Understanding more about how you protect yourself can be a path toward deeper personal insight. The question arises, how do your protection strategies get started in the first place?
As small children, we humans figure out how to survive and deal with scary experiences. As infants and toddlers, we looked up to giant and powerful adults and applied our innate survival instincts to secure food, sleep, warmth, love, and safety the best we knew how.
Psychologist Karen Horney studied human nature and, in the 1940’s, identified 3 different strategies that children can develop to respond to fears. She described these 3 layers of protection as:
- Moving away from others or the situation to avoid, withdraw, observe, and wait. This is based upon the child’s belief that: “If I isolate, stand back, and avoid engaging, I will be safe.”
- Moving against others by being aggressive. Here the child concludes: “If I use control and domination and be assertive, I will manage my environment to get what I want and need.”

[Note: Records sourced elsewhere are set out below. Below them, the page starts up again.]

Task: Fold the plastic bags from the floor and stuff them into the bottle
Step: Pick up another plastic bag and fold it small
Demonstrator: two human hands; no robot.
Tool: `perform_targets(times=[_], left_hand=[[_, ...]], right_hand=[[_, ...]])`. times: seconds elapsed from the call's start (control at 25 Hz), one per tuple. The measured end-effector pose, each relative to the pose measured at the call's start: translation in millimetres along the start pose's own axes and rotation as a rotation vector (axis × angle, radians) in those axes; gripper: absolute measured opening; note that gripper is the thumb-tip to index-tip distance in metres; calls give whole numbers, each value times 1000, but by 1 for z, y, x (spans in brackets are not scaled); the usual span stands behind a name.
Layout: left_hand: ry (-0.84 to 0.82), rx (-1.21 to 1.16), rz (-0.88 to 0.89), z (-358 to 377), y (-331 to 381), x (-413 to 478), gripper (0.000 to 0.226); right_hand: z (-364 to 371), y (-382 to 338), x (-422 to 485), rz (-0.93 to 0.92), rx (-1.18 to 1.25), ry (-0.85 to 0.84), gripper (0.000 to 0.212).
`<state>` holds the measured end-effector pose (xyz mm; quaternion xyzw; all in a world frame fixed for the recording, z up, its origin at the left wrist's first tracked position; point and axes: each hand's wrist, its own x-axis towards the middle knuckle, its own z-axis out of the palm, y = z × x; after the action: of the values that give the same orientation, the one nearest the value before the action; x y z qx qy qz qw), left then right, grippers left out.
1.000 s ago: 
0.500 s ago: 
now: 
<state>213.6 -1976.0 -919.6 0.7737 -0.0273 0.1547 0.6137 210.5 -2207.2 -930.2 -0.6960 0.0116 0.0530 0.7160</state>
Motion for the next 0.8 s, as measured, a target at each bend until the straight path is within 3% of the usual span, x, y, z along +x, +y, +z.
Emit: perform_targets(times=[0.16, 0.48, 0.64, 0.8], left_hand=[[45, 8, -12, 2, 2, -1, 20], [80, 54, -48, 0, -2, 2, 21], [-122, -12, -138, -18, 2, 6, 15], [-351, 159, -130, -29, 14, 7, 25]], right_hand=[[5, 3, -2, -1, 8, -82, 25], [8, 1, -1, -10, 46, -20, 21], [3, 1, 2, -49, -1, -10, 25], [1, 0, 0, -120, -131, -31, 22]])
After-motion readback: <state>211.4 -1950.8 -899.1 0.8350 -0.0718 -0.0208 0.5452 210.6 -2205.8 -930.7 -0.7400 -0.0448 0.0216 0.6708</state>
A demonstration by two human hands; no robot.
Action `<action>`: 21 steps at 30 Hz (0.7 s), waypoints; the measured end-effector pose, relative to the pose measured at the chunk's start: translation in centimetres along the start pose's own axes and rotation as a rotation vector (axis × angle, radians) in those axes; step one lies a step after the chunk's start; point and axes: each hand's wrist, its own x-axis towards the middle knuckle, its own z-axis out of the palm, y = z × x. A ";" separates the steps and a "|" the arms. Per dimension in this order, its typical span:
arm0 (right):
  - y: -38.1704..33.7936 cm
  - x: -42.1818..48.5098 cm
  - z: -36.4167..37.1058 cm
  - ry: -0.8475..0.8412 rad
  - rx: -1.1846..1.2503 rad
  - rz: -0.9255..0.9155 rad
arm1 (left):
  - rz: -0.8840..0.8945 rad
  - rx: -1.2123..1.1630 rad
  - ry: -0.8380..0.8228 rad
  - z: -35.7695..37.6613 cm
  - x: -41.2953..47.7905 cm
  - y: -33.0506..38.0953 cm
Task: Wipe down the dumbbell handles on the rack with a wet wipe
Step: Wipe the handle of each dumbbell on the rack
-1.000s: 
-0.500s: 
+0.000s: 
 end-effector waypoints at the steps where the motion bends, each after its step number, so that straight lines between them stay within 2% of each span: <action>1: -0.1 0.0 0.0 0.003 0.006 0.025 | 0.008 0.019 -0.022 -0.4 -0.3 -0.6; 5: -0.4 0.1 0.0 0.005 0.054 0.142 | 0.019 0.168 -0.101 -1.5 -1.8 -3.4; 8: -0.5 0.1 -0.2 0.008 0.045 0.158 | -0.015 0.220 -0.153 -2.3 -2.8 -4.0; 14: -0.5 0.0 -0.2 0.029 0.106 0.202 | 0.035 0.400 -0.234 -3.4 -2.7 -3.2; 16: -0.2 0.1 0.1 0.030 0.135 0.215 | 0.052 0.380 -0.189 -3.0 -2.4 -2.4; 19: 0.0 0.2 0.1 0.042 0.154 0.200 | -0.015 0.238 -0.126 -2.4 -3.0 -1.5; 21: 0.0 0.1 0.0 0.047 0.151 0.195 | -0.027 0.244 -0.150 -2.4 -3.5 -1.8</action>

- Moving toward people to please, accommodate, and be helpful. From a child’s perspective: “If I please others, I will be loved and cared for.”
In the late 1960’s, Dr. Stephen Karpman developed the Karpman Drama Triangle, with its three roles of Victim, Rescuer, and Persecutor, which we refer to as the Dreaded Drama Triangle (DDT).
These roles align well with Horney’s strategies. The Victim role aligns itself with Korney’s “moving away” and not taking responsibility or believing they have power in the situation. The Persecutor role reflects “moving against” others by taking control and being assertive. And the Rescuer adopts a “moving toward” strategy to use pleasing and accommodating to protect themselves.
Author and research Dr. Brene Brown calls these protective strategies our “human armors.” Brown writes: “I was surprised to discover that we all share a small array of common protective mechanisms. My hope is that a peek inside the armory will help us to look inside ourselves. When and how did we start using these defense mechanisms? What would it take to make us put the armor away?”
Our observation is that all three of these layers of protection are a result of a victim mentality that rests on a belief that life happens “to me.” If you believe that life happens “to you,” it is easy to adopt a primary DDT role to get you through tough times, gradually becoming an exaggerated way of relating to yourself and others.
Many aspects of the roles, if used in moderation, do help you to cope and survive. But if the drama roles are the only strategy to get through life, the roles over time become dysfunctional and limiting. By recognizing these patterns when they arise, naming and acknowledging them with compassion, you can relate to your layers of protection as a normal human response to scary situations.
The discovery of reoccurring drama roles as layers of protection has meaning only if there is a possibility of liberating yourself from “armoring up.” This is where TED* (*The Empowerment Dynamic)® makes a valuable contribution with its more constructive roles of Creator, Challenger, and Coach. In order to develop more resourceful and resilient relationships, the TED* roles model positive ways of relating and more useful than simply saying “just stop the drama!”
The protection layers, if observed and acknowledged, can be the window toward greater self-awareness. With awareness, you can be at choice about how you choose to respond in any moment—even in stressful and uncertain times as these.